Task to carry out: Print, exactly and completely, the data that appears below.

Dataset excerpt:
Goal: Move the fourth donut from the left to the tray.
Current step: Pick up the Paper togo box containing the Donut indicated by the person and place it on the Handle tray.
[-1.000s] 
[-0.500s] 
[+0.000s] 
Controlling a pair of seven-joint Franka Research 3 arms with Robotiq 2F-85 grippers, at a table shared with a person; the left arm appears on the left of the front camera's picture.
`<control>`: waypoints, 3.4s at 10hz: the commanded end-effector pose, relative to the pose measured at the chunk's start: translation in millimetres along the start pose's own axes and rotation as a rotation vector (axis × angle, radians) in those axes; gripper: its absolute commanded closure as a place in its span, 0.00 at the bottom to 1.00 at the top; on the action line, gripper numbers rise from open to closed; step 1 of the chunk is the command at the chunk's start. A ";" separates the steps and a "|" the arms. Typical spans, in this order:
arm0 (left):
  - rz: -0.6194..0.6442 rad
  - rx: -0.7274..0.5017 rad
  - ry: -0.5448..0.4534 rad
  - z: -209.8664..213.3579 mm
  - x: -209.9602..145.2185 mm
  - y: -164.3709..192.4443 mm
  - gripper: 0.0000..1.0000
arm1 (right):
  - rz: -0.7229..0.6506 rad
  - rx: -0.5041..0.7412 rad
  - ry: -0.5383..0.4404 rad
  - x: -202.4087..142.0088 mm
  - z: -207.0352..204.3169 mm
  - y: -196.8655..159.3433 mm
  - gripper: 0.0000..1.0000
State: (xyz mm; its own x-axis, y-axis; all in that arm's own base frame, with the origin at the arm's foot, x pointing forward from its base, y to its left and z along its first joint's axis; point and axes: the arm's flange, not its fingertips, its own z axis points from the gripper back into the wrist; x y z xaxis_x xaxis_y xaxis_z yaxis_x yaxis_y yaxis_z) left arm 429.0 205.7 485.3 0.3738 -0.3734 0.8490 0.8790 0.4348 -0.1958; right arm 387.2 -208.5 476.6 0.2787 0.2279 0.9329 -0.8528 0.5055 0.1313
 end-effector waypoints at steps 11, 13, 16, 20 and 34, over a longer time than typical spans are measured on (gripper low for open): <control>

Response:
Goal: Move the fourth donut from the left to the tray.
Current step: Pick up the Paper togo box containing the Donut indicated by the person and place it on the Handle tray.
[-1.000s] 
[-0.500s] 
[+0.000s] 
Controlling a pair of seven-joint Franka Research 3 arms with Robotiq 2F-85 grippers, at a table shared with a person; the left arm appears on the left of the front camera's picture.
`<control>`: waypoints, 3.4s at 10hz: the commanded end-effector pose, relative to the pose measured at the chunk's start: translation in millimetres along the start pose's own axes and rotation as a rotation vector (axis × angle, radians) in those axes; gripper: its absolute commanded closure as a place in its span, 0.00 at the bottom to 1.00 at the top; on the action line, gripper numbers rise from open to closed; step 1 of the chunk is the command at the chunk's start. A ";" separates the steps and a "|" the arms. Typical spans, in this order:
arm0 (left):
  - rz: -0.6194..0.6442 rad
  - rx: -0.7274..0.5017 rad
  - ry: -0.5448..0.4534 rad
  - z: -209.8664..213.3579 mm
  - x: -209.9602..145.2185 mm
  - y: -164.3709..192.4443 mm
  - gripper: 0.0000..1.0000
arm1 (right):
  - rz: -0.7229..0.6506 rad
  - rx: -0.5041..0.7412 rad
  - ry: -0.5383..0.4404 rad
  - x: -202.4087..142.0088 mm
  - z: -207.0352..204.3169 mm
  - y: -196.8655..159.3433 mm
  - gripper: 0.0000..1.0000
State: (xyz mm; its own x-axis, y-axis; all in that arm's own base frame, with the origin at the arm's foot, x pointing forward from its base, y to its left and z along its first joint's axis; point and axes: the arm's flange, not its fingertips, its own z axis points from the gripper back into the wrist; x y z xaxis_x xaxis_y xaxis_z yaxis_x yaxis_y yaxis_z) left arm 429.0 205.7 485.3 0.3738 -0.3734 0.8490 0.8790 0.4348 -0.1958; right arm 387.2 -208.5 476.6 0.2787 0.2279 0.9329 -0.8528 0.5055 0.1313
 end-effector waypoints at steps 11, 13, 16, 20 and 34, over a longer time than typical spans are measured on (gripper low for open): <control>

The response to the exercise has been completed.